== Try it ==
The line count for "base" is all that is needed: say how many lines in the listing below contain it.

== Data excerpt ==
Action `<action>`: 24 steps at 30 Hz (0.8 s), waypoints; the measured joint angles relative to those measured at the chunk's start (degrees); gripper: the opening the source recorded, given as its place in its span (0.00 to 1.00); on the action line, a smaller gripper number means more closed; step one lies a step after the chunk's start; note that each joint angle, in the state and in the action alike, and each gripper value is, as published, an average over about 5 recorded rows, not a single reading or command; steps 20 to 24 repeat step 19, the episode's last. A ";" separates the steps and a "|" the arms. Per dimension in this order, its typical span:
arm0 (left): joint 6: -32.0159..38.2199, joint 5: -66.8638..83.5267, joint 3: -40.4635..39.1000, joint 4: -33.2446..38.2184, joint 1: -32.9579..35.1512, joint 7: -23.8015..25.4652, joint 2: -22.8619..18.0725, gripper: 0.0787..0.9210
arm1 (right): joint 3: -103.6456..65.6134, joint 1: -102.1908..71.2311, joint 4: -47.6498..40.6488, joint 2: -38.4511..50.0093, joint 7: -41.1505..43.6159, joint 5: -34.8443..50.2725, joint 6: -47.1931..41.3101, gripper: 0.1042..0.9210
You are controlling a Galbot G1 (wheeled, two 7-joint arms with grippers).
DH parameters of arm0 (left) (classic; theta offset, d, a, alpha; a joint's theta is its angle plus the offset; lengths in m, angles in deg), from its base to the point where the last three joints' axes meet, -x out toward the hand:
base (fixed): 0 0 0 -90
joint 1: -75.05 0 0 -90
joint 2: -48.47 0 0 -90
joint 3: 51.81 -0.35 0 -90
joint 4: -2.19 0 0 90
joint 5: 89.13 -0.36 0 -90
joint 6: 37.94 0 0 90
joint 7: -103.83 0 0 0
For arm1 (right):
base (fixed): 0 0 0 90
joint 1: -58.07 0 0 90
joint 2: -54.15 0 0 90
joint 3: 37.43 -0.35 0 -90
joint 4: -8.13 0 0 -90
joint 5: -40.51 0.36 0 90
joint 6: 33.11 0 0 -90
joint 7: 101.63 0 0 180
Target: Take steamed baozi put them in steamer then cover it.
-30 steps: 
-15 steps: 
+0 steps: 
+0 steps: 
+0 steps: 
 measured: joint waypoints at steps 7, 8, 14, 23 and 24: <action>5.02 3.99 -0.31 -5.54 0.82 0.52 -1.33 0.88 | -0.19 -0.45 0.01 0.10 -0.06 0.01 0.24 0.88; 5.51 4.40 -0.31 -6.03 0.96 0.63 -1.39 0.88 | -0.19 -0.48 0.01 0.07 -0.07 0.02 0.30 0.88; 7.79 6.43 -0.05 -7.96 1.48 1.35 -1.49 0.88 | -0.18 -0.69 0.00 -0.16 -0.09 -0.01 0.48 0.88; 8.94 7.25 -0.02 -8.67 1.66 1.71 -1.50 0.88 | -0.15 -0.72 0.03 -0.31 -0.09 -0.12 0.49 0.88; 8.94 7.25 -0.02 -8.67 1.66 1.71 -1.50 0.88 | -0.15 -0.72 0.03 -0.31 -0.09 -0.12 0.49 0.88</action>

== Answer section ==
3